### INSTRUCTIONS TO FOLLOW
From the data below, report how many lines contain the word "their", giving the number and nothing else.

### ENTRIES SUPPLIED
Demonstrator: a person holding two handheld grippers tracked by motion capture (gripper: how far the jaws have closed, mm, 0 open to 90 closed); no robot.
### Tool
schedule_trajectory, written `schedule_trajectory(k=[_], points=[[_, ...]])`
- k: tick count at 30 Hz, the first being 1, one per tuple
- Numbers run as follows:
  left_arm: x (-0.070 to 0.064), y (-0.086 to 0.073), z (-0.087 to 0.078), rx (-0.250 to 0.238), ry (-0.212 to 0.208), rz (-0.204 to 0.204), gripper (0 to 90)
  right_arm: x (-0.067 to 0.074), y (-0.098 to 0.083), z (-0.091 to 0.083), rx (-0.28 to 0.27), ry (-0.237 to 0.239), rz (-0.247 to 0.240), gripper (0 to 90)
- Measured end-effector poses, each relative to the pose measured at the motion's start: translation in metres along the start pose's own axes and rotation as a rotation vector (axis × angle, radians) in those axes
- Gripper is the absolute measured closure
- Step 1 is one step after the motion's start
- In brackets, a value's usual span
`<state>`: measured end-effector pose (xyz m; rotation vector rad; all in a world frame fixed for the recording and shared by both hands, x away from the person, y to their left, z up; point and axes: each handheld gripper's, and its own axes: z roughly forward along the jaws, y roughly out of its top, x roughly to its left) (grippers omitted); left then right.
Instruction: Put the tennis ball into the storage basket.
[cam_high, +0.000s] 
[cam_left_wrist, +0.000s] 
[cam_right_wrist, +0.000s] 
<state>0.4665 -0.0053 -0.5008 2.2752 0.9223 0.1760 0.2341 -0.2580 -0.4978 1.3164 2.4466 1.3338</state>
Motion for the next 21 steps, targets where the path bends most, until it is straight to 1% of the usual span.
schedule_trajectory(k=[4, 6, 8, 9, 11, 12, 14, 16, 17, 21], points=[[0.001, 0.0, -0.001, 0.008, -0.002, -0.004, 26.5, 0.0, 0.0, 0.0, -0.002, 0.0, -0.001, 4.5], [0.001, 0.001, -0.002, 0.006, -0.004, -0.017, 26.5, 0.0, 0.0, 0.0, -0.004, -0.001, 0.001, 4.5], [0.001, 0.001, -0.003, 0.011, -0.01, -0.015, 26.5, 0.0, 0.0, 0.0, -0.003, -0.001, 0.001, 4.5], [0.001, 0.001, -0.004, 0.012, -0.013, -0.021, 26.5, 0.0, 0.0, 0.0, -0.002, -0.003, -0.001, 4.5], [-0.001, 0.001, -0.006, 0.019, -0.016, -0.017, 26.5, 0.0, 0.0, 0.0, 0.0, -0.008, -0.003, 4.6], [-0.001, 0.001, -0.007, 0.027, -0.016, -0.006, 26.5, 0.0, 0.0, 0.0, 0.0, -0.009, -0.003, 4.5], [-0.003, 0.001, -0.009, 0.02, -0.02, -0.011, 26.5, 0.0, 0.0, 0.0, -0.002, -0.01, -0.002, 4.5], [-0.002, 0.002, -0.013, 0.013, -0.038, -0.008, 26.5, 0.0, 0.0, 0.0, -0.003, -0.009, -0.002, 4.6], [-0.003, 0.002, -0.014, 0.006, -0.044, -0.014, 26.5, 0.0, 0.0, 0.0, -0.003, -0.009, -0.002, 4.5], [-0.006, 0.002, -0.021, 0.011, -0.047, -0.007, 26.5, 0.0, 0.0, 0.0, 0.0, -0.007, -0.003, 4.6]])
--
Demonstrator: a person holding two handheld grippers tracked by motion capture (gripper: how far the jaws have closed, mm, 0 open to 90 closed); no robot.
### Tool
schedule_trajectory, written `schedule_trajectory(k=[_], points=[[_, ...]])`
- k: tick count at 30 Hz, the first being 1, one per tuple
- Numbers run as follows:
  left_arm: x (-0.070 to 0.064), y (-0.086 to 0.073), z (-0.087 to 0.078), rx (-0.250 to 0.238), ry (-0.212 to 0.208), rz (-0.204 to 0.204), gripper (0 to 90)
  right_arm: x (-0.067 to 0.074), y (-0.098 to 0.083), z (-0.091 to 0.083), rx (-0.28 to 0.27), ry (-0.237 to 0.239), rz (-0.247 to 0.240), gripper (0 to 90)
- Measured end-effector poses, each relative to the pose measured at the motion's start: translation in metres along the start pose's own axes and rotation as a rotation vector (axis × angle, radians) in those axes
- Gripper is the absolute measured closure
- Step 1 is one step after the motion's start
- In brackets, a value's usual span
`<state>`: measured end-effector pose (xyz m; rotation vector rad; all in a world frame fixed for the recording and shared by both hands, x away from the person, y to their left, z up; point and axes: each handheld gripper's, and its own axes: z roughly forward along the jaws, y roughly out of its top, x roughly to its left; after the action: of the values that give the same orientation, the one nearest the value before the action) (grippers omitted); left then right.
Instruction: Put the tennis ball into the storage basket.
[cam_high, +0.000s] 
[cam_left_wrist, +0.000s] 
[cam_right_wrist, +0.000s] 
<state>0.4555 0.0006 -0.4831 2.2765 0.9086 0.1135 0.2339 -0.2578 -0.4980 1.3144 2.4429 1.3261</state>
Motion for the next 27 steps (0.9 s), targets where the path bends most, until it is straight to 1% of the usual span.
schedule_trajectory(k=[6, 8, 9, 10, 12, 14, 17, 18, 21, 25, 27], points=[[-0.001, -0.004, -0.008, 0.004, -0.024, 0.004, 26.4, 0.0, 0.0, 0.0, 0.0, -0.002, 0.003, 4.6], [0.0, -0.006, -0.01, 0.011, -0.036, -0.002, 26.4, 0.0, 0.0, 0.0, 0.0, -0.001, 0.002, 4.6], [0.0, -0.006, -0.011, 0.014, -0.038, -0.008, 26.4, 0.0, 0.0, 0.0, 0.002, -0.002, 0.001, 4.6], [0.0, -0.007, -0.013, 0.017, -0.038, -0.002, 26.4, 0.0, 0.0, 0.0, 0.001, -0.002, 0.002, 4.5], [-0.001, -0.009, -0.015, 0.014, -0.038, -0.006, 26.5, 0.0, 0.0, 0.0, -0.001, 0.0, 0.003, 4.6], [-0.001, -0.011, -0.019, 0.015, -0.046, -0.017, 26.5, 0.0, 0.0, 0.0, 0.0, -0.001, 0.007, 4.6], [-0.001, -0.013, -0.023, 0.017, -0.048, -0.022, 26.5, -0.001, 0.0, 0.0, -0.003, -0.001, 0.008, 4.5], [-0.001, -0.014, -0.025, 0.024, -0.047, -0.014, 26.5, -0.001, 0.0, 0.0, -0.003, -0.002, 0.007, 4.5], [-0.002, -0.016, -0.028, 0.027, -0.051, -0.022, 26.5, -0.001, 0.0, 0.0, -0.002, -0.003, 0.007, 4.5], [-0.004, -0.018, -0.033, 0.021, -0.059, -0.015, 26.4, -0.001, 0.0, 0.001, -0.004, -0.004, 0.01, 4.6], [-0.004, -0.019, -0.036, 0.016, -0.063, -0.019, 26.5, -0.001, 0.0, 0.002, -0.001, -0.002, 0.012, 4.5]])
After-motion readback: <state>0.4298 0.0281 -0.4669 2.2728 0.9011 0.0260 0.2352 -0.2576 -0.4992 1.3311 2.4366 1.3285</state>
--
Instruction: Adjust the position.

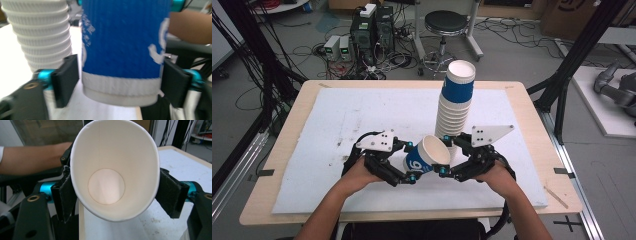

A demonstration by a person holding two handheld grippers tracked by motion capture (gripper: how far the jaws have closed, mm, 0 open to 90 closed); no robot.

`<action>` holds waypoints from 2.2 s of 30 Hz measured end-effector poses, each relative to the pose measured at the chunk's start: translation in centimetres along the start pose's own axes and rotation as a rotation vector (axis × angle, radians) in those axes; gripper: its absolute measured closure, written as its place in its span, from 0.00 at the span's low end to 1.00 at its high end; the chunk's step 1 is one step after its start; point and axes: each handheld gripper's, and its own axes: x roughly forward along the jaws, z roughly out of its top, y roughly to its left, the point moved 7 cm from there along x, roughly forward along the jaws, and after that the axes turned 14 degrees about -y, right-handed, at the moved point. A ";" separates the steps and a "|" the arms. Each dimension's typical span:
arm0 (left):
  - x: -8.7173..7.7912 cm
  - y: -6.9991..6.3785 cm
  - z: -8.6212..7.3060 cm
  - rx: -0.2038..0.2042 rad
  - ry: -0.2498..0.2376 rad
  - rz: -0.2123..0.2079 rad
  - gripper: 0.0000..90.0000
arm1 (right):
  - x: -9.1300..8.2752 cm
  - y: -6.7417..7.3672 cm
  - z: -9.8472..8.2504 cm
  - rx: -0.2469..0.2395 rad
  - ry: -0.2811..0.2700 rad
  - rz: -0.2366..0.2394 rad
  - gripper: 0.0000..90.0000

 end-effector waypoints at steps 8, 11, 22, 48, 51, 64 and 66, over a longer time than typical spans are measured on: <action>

### ANSWER TO THIS TASK
2